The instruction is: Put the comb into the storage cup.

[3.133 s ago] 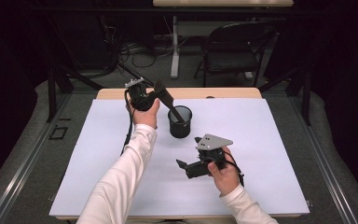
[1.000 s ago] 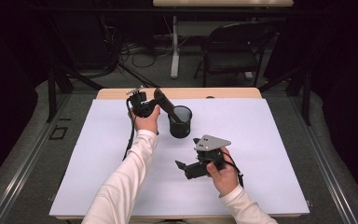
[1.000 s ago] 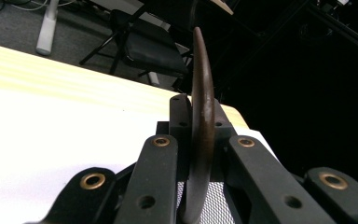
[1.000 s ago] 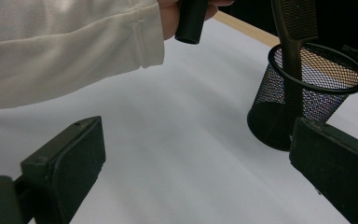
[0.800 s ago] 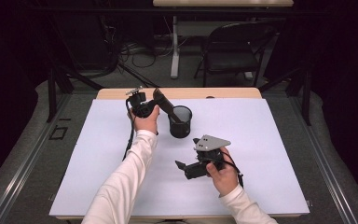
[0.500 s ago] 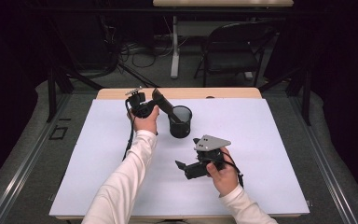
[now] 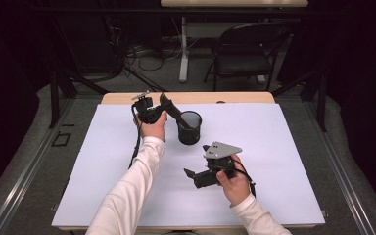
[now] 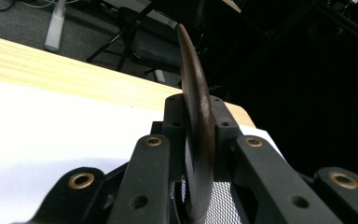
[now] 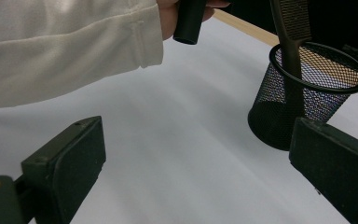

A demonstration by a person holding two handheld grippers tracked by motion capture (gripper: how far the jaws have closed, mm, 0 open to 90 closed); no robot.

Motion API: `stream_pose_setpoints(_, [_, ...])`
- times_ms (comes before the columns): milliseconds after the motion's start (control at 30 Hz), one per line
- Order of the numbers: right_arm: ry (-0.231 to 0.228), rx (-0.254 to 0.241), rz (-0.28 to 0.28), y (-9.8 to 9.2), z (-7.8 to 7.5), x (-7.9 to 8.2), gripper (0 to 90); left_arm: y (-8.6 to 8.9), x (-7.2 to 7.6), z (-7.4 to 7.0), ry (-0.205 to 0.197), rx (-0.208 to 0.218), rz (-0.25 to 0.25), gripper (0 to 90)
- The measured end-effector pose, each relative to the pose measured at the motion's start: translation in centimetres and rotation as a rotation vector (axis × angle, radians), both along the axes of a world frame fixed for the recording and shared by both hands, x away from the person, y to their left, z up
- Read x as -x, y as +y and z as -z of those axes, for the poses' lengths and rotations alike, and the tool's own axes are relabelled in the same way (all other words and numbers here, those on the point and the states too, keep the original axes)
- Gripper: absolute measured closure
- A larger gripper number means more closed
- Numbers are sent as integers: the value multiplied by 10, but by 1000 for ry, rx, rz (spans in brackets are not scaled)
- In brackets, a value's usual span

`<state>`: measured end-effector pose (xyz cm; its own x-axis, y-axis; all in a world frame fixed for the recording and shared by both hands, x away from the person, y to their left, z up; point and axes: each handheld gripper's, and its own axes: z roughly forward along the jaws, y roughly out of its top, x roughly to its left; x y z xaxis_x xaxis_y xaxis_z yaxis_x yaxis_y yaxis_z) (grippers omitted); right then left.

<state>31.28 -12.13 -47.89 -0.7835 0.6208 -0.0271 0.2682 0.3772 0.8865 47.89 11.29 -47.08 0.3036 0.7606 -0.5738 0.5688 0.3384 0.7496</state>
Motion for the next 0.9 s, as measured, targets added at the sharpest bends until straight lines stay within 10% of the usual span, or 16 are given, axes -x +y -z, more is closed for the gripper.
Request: stream_pose_setpoints(900, [2, 6, 1, 0, 1, -1, 35, 5, 0, -2, -6, 9, -46, 467])
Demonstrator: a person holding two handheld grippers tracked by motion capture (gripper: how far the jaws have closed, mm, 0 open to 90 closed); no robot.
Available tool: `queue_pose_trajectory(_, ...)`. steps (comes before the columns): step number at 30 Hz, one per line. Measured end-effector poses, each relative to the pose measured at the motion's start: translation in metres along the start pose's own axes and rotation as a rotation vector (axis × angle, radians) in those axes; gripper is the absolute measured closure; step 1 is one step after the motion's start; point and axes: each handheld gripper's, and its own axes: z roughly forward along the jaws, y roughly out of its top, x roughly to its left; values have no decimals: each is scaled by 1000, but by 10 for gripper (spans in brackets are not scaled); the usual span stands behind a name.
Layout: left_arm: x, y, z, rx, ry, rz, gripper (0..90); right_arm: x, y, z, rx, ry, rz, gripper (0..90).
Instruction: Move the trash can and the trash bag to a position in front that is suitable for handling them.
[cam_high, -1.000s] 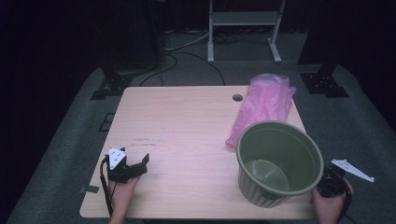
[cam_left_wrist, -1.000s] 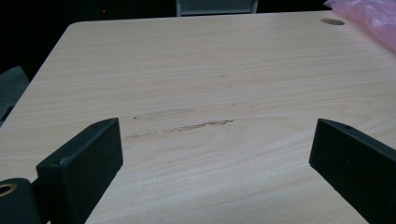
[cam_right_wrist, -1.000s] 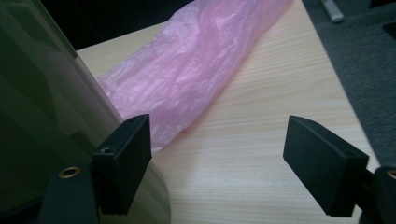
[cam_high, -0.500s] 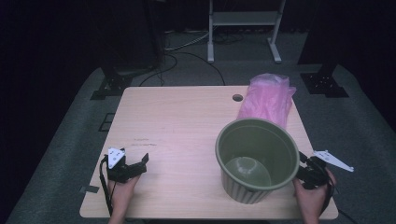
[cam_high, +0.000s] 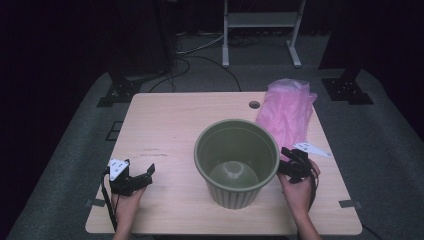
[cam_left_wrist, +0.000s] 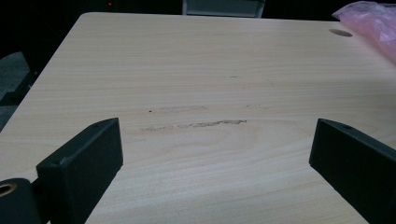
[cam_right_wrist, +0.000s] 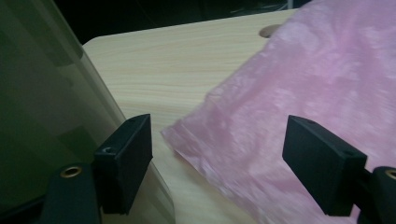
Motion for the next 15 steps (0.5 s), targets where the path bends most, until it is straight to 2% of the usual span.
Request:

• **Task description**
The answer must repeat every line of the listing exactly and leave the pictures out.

• **Expected output**
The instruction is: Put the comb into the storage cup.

[3.133 s ago] 
[1.000 s ago] 
[1.000 s ago] 
[1.000 s ago] 
[0.800 s ago] 
[0.500 s ago] 
[now] 
[now] 
[now] 

A demonstration by a person holding two handheld grippers tracked by motion capture (gripper: how far the jaws have closed, mm, 0 open to 90 closed); no robot.

Motion API: `stream_pose_setpoints(_, [_, ...])`
- times_ms (comes before the columns): milliseconds after the motion's start (control at 30 Hz), one per line
- Order of the numbers: right_arm: ry (-0.231 to 0.228), rx (-0.254 to 0.241), rz (-0.28 to 0.28), y (-9.8 to 9.2), z (-7.8 to 7.5), x (-7.9 to 8.2), gripper (0 to 90); left_arm: y (-8.6 to 8.9), x (-7.2 to 7.6), z (-7.4 to 7.0), ry (-0.205 to 0.197), rx (-0.208 to 0.218), rz (-0.25 to 0.25), gripper (0 to 90)
- The measured end-effector pose, each relative to the pose measured at the motion's start: translation in centimetres and rotation as a rotation vector (axis × angle, radians), both along the axes of a world frame fixed for the recording and shared by both hands, x away from the person, y to their left, z up
- Read x as -x, y as +y and z as -z of those axes, for the poses' lengths and rotations alike, and the tool's own axes are relabelled in the same way (all other words and numbers here, those on the point and the states too, keep the original axes)
- Gripper: absolute measured closure
- A larger gripper number means more closed
- Numbers are sent as integers: the value multiplied by 10, but by 1000 for ry, rx, rz (spans in brackets are not scaled)
- In brackets, a value's usual span

`<state>`: measured end-effector pose (xyz cm; its own x-axis, y-axis; all in a world frame fixed for the recording and shared by both hands, x away from the person, y to their left, z up; point and axes: each handheld gripper's, and its own axes: z roughly forward along the jaws, y roughly out of its top, x roughly to its left; x y z xaxis_x xaxis_y xaxis_z yaxis_x yaxis_y yaxis_z) (grippers omitted); right then left.

<state>31.28 -12.13 -47.89 -0.7835 0.6208 -0.0271 0.2682 0.3772 0.8865 47.89 11.29 -47.08 0.3036 0.7606 -0.5738 0.5688 0.3384 0.7496</state>
Motion for the next 0.9 s, as measured, targets added at the sharpest bends until straight lines stay within 10% of the usual span, or 16 are given, axes -x +y -z, more is closed for the gripper.
Request: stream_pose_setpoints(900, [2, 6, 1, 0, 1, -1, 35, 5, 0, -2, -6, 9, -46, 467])
Demonstrator: a person holding two handheld grippers tracked by motion capture (gripper: how far the jaws have closed, mm, 0 open to 90 closed); no robot.
Available tool: `queue_pose_trajectory(_, ...)`. steps (comes before the columns): step number at 30 Hz, one per line. Measured end-effector poses, each relative to the pose measured at the motion's start: translation in metres along the start pose's own axes and rotation as a rotation vector (axis × angle, radians) in those axes; gripper is the absolute measured closure; step 1 is one step after the motion's start; point and axes: each handheld gripper's, and its own axes: z roughly forward along the jaws, y roughly out of its top, x roughly to its left; values have no decimals: each is scaled by 1000, but by 10 for gripper (spans in brackets are not scaled); the usual span stands behind a name.
Layout: left_arm: x, y, z, rx, ry, rz, gripper (0..90); right_arm: x, y, z, rx, ry, rz, gripper (0..90).
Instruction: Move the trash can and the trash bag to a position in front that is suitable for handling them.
[cam_high, -1.000s] 
[cam_left_wrist, -1.000s] 
[cam_right_wrist, -1.000s] 
[cam_high, -0.500s] 
[cam_high, +0.000s] 
[cam_left_wrist, +0.000s] 
[cam_right_wrist, +0.000s] 
Motion for the next 15 steps (0.5 s), targets where the path bends most, until it is straight to 2% of the usual span.
Request:

The requested output has now been given in full.